Everything in the listing below should be written out again exactly, except the pictures.
*** Opening of Dataset excerpt ***
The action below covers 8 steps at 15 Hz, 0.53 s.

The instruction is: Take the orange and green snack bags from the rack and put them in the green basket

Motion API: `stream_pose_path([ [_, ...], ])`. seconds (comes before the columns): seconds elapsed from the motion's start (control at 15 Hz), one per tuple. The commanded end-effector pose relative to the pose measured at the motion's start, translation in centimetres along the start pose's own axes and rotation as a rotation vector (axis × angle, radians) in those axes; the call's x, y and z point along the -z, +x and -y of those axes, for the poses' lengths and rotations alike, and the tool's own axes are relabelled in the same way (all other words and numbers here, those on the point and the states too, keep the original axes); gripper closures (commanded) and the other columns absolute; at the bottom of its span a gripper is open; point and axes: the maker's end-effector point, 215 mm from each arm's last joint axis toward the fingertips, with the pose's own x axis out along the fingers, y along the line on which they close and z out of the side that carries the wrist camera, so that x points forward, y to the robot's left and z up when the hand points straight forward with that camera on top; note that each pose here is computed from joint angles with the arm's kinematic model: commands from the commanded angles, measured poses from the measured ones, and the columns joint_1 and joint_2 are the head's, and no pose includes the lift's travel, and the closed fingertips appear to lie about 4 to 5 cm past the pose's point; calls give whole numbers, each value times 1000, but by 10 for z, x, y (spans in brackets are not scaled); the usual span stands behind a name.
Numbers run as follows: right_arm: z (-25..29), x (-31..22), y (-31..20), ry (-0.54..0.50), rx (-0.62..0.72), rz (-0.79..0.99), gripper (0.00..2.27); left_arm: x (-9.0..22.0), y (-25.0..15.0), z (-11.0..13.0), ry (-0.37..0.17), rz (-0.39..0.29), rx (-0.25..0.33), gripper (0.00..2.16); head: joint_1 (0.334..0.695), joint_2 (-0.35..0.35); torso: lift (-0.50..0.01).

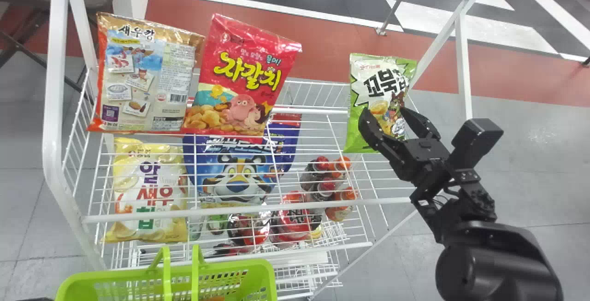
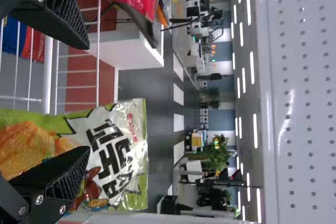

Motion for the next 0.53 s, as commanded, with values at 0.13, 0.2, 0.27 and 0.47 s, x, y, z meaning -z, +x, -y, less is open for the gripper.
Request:
stream_pose_path([
  [0.13, 39, 14, 20, 7, 91, -54, 140, 0, -2, 0, -7, -1, 0, 2145, 695, -350, 0],
  [0.2, 44, 14, 26, -4, 101, -57, 140, 0, -2, 0, -5, -2, -1, 2145, 695, -350, 0],
  [0.27, 47, 15, 30, -3, 106, -63, 140, 0, -2, 1, -7, -3, 1, 2145, 695, -350, 0],
  [0.47, 52, 16, 42, 2, 110, -73, 140, 0, -3, 2, -14, -3, 3, 2145, 695, -350, 0],
])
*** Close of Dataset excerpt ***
### Result for this task
The action below covers 8 steps at 15 Hz, 0.53 s.

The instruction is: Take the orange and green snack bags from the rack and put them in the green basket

Motion API: `stream_pose_path([ [_, ...], ])`. seconds (comes before the columns): seconds elapsed from the motion's start (control at 15 Hz), one per tuple. The commanded end-effector pose relative to the pose measured at the motion's start, translation in centimetres along the start pose's own axes and rotation as a rotation vector (axis × angle, radians) in those axes; the call's x, y and z point along the -z, +x and -y of those axes, for the poses' lengths and rotations alike, and the tool's own axes are relabelled in the same way (all other words and numbers here, those on the point and the states too, keep the original axes); gripper closures (commanded) and the other columns absolute; at the bottom of its span a gripper is open; point and axes: the maker's end-effector point, 215 mm from each arm's last joint axis toward the fingertips, with the pose's own x axis out along the fingers, y along the line on which they close and z out of the side that carries the wrist camera, so that x points forward, y to the robot's left and z up when the hand points straight forward with that camera on top; note that each pose here is computed from joint angles with the arm's kinematic model: commands from the commanded angles, measured poses from the measured ones, and the columns joint_1 and joint_2 are the head's, and no pose includes the lift's travel, and the closed fingertips appear to lie about 4 to 5 cm past the pose's point; calls give whole numbers, each value times 1000, but by 10 for z, x, y (spans in brackets are not scaled); the usual span stands behind a name.
Numbers run as follows: right_arm: z (-25..29), x (-31..22), y (-31..20), ry (-0.54..0.50), rx (-0.62..0.72), rz (-0.79..0.99), gripper (0.00..2.27); left_arm: x (-9.0..22.0), y (-25.0..15.0), z (-11.0..13.0), ry (-0.37..0.17), rz (-0.39..0.29), rx (-0.25..0.33), gripper (0.00..2.16); head: joint_1 (0.334..0.695), joint_2 (-0.35..0.35); torso: lift (-0.50..0.01).


Motion for the next 0.53 s, as commanded, with values at 0.13, 0.2, 0.27 and 0.47 s, x, y, z meaning -z, +x, -y, less is open for the gripper.
Request:
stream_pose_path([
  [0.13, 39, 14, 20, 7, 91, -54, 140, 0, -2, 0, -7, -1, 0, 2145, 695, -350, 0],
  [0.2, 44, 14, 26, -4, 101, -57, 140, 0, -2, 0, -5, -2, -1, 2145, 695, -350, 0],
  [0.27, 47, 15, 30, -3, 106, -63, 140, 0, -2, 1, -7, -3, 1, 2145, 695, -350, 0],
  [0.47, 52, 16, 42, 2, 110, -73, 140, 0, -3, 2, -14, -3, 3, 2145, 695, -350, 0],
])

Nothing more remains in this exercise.